◆ TASK BRIEF
Once you find a line containing the word "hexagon" in the entries below, copy it.

== Segment start ==

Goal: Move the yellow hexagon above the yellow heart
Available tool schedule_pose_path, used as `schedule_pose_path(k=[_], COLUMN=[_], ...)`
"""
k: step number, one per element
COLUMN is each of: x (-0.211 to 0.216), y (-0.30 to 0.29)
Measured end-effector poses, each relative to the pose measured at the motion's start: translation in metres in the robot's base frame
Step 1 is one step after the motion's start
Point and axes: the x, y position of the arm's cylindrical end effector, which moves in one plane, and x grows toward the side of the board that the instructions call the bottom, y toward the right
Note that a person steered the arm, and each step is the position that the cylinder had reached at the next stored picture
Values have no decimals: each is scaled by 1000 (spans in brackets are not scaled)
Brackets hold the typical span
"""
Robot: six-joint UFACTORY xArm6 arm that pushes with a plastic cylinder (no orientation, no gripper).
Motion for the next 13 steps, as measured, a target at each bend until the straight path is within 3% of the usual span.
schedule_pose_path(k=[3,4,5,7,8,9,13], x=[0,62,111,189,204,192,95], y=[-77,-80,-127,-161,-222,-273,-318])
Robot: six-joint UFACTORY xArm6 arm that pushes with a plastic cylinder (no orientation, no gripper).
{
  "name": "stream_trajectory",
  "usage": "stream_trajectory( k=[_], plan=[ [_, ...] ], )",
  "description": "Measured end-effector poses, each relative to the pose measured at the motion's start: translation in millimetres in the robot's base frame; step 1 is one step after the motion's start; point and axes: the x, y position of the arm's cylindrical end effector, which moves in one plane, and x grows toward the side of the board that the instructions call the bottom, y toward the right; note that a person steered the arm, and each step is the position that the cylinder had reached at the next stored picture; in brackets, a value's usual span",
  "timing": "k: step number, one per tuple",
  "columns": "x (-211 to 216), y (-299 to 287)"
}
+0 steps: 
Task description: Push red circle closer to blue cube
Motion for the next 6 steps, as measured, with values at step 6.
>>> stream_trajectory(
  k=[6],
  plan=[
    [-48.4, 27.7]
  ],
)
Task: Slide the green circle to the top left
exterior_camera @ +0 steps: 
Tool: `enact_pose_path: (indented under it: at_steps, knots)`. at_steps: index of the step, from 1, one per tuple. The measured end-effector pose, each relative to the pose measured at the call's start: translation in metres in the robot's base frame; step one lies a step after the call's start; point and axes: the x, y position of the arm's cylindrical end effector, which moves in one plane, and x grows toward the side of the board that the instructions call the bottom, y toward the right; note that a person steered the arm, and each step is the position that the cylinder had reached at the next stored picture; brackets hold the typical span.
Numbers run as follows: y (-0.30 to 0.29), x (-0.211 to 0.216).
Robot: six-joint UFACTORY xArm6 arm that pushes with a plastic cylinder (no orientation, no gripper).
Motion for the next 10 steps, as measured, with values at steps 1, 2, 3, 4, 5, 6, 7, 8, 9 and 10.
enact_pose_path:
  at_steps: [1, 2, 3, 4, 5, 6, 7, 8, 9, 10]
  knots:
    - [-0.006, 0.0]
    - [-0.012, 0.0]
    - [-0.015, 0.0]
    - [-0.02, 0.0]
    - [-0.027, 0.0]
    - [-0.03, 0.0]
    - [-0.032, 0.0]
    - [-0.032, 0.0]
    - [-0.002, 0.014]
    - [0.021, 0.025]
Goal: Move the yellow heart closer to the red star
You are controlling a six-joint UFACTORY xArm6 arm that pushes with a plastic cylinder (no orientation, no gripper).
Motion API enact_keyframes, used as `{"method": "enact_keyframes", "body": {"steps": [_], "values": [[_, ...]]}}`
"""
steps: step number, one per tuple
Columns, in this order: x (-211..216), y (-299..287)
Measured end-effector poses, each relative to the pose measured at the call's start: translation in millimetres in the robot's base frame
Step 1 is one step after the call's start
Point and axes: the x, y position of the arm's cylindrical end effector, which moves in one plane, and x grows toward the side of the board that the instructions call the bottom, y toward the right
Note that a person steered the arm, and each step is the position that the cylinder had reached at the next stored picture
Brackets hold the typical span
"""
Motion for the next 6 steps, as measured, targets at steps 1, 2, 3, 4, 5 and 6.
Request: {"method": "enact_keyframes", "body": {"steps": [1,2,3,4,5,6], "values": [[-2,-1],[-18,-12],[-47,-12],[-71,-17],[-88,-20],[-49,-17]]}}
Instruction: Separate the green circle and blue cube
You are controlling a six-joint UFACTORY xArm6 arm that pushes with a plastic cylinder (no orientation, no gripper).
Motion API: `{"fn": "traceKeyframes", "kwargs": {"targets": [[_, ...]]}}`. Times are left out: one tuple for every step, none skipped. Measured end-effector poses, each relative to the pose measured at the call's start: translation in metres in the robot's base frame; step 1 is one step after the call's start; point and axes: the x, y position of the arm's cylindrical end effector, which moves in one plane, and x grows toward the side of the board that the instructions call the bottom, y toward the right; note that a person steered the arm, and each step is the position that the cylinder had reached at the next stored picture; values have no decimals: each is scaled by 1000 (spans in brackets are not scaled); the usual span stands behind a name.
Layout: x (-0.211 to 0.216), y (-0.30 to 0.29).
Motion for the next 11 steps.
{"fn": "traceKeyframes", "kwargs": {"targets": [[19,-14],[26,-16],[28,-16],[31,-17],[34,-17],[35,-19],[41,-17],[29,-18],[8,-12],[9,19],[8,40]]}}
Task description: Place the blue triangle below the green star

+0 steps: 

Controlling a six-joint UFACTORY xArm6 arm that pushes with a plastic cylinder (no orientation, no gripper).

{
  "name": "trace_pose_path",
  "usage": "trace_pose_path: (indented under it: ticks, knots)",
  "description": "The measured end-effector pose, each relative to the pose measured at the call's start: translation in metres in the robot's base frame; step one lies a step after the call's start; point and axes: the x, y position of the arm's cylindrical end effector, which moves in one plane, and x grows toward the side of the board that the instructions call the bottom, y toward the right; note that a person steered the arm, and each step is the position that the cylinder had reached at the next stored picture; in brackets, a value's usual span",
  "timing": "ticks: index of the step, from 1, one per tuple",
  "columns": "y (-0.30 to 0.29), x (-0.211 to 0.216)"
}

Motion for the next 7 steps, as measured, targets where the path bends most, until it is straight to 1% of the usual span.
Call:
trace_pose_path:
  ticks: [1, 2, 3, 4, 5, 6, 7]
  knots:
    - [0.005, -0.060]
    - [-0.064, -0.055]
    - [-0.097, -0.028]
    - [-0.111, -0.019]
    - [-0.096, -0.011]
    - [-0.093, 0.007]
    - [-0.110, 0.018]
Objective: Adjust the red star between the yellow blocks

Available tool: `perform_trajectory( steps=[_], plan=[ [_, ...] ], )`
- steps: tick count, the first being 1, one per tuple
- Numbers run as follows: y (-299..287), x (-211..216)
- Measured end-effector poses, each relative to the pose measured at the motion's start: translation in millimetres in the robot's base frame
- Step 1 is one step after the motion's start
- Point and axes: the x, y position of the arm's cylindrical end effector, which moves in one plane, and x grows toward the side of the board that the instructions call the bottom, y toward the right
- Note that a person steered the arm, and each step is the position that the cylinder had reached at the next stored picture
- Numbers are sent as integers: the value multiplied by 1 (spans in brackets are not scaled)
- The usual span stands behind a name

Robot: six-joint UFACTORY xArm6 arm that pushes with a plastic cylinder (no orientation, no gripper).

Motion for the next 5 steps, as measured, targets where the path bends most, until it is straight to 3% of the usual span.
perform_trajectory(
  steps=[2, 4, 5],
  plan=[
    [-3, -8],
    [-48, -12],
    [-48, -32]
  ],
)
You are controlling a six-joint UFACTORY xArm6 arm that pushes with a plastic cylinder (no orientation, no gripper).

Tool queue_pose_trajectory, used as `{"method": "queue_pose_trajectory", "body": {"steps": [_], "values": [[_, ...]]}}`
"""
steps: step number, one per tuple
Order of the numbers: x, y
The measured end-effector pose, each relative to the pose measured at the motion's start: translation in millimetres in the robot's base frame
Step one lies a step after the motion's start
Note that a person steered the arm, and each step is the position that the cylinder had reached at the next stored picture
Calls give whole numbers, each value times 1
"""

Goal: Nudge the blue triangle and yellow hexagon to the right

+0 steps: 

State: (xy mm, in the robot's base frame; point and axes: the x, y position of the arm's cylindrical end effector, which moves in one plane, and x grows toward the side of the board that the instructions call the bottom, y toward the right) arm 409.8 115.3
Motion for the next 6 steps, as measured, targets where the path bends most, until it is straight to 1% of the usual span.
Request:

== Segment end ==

◆ COMPLETED TASK
Goal: Move the yellow hexagon above the yellow heart
Goal: Nudge the blue triangle and yellow hexagon to the right

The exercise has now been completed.